Increasing acute bed capacity will also have an impact on the delivery of emergency services. The Government is committed to increasing acute hospital bed capacity as indicated in the health strategy. Since 2002, funding has been provided to hospitals to open an additional 900 beds. Some 600 of these beds are already open and the rest will come on stream in later this year and in 2005.

Notwithstanding the initiatives that have been introduced to date, the continuing difficulties and delays in accident and emergency departments are not acceptable. The Tánaiste has stated that the delivery of accident and emergency services will be an area for particular attention during her term as Minister for Health and Children. She has spoken of the need to identify the particular pressure points within the health system that affect the efficient delivery of emergency services. As Senators already know, the Government delivers. I am very confident that the Tánaiste will deliver what she has promised by way of a package of measures and initiatives to address problems in accident and emergency departments. She has promised that this will be done in the context of the 2005 Estimates, which are due for publication tomorrow.

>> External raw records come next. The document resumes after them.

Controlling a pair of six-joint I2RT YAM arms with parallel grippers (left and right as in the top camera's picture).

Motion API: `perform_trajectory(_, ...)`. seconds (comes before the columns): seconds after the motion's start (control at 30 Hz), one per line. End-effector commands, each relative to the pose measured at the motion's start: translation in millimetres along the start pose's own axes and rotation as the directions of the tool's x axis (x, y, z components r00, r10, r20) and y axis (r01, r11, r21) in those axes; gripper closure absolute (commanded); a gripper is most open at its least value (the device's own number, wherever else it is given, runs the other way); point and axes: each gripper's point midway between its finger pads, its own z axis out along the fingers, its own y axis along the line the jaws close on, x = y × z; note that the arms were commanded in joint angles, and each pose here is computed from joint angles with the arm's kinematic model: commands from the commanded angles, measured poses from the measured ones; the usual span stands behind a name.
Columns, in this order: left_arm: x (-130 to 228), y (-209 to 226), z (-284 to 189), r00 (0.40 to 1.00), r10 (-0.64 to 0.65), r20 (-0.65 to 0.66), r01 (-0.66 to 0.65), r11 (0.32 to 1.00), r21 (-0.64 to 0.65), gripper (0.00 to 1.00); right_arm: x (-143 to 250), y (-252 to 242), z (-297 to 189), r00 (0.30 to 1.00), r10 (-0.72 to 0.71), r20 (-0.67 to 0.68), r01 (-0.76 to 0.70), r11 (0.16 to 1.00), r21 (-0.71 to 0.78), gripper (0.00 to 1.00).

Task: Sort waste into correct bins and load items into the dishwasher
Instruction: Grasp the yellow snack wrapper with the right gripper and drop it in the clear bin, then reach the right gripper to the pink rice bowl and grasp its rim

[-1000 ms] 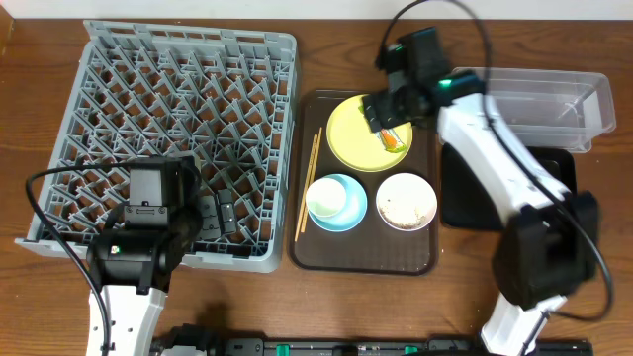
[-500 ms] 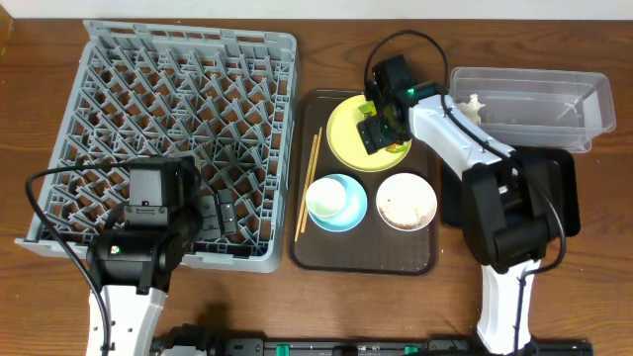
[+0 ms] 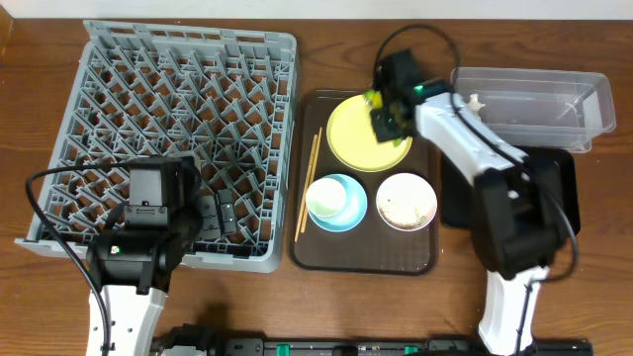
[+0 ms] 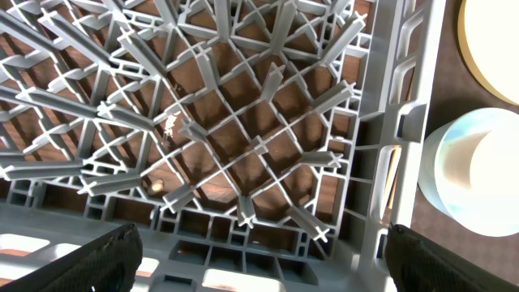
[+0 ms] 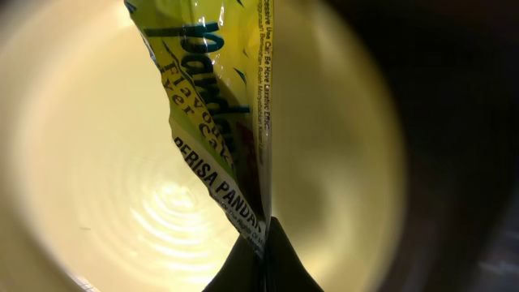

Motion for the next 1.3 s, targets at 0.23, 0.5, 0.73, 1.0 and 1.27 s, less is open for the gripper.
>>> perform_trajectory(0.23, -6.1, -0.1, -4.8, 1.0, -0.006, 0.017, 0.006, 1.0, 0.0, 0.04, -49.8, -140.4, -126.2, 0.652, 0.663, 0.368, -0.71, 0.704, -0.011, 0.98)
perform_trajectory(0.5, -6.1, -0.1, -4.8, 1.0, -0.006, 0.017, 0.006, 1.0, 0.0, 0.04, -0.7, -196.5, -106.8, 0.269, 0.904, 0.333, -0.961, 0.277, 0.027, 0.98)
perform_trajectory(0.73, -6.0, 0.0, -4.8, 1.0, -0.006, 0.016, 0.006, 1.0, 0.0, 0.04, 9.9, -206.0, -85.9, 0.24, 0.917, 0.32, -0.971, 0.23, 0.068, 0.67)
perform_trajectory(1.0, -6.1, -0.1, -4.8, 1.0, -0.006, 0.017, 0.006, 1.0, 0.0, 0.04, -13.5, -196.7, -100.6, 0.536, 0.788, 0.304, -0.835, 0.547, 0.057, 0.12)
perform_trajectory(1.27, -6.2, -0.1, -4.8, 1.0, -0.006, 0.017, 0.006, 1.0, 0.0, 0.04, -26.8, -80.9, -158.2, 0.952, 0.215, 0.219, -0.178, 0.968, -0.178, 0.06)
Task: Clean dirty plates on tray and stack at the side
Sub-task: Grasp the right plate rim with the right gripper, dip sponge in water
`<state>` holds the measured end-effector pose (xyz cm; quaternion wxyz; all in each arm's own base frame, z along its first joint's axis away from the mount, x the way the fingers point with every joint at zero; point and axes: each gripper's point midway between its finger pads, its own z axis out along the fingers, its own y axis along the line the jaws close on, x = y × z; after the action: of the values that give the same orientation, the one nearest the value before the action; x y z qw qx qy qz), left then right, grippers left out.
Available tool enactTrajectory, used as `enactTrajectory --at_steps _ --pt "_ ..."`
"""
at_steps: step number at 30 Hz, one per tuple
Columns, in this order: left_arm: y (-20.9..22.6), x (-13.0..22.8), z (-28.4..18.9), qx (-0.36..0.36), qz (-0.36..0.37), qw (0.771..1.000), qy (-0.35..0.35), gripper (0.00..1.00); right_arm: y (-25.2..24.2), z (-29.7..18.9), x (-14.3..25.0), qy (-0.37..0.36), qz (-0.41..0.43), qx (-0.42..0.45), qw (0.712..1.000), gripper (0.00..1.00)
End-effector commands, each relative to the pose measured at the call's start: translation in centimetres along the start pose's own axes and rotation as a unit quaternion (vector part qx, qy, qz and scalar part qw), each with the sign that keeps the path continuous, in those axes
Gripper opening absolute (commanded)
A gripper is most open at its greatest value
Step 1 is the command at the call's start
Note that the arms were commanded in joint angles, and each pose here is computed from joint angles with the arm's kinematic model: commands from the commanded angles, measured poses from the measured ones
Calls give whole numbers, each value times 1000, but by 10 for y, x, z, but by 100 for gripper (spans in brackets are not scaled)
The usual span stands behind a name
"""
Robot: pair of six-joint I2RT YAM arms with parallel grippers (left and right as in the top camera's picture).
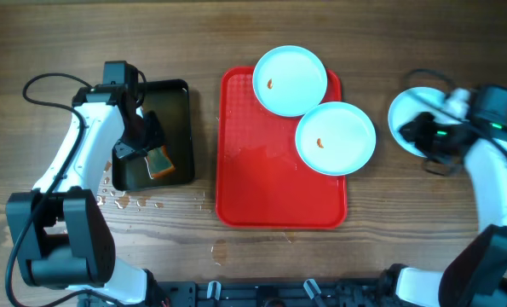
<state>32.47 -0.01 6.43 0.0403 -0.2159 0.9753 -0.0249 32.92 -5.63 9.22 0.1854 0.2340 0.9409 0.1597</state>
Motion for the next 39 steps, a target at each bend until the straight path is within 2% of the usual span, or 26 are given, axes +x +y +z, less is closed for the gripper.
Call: enactTrajectory --at_steps 1,2,4,5,6,8,13,14,15,16,17,20,22,24,27,28,29,30,35,39 --pt "-10 0 -24 42 5 999 -23 45 29 23 24 18 -136 69 988 50" --pt "-13 0 -33 53 6 998 -34 49 32 28 27 18 -156 91 983 50" --pt "-15 0 -65 74 9 994 -75 58 17 32 19 -15 -168 207 964 50" --pt "-15 1 -76 80 10 993 -90 60 15 33 16 -23 -174 225 958 49" --pt "-14 3 -87 86 11 991 -104 61 20 38 13 -29 -178 217 959 47" --pt "-13 7 -107 98 13 987 -130 64 31 47 17 -20 -178 181 967 33" --pt "-9 18 -115 97 13 987 -130 64 26 77 45 48 -170 155 972 31" --pt "-8 19 -115 96 13 987 -127 64 23 79 48 57 -170 159 971 20" --pt "-8 19 -115 96 13 987 -126 64 23 79 49 61 -174 160 970 12" --pt "-8 20 -115 96 13 987 -126 64 25 74 48 59 -174 159 970 6" --pt "-8 19 -115 96 13 987 -126 64 29 68 46 58 -174 154 971 4" --pt "-8 19 -115 96 13 987 -126 65 60 44 57 70 -170 96 978 4" --pt "-8 19 -115 96 13 987 -126 67 68 33 81 102 -145 89 980 4" --pt "-8 19 -115 96 13 987 -126 68 81 35 110 141 -116 75 980 4" --pt "-8 19 -115 96 13 987 -127 69 98 44 136 150 -86 75 982 4" --pt "-8 19 -115 96 13 987 -127 69 103 50 137 137 -92 73 984 12" --pt "-8 19 -115 96 13 987 -127 69 105 52 135 126 -101 74 984 25" --pt "-8 19 -115 96 13 987 -126 70 105 53 129 111 -114 77 984 29" --pt "-8 19 -115 96 13 987 -127 71 119 59 124 106 -262 27 959 37" --pt "-9 17 -110 94 13 988 -124 71 117 81 129 125 -266 26 956 38"
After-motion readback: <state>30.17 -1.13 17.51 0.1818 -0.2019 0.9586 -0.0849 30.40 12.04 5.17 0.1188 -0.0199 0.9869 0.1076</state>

Any improvement in accident and emergency services, and in acute hospital services, must be strongly supported by increased emphasis on pre-hospital emergency care. The Government has been working to develop this area. Critical developments include a major upgrading in training and standards, the equipping of emergency ambulances with defibrillators and the training of ambulance personnel in their use, the introduction of two-person crewing and improvements in communication equipment and control operations.

Currently, ambulance personnel are limited in the range of medications they can administer at the scene of an illness or accident. To address this issue, the former Minister for Health and Children, Deputy Martin, announced policy approval for the development of the advanced paramedic training programme. Legislative changes are being progressed as a priority to provide a statutory basis for the administration by newly-trained paramedics of additional medications, such as cardiac medications, to patients. The new measures will mean that patients, wherever they live, will have equitable and rapid access to a wider range of emergency services. It is intended that this expanded service will start to roll out in 2005, following the completion of training of ambulance personnel.

The ambulance service has an important role to play in the delivery of an integrated hospital service throughout the country. To this end, the Government will continue to focus on the development of the service and to ensure that the issue of ready access to treatment remains at the centre or our health policy.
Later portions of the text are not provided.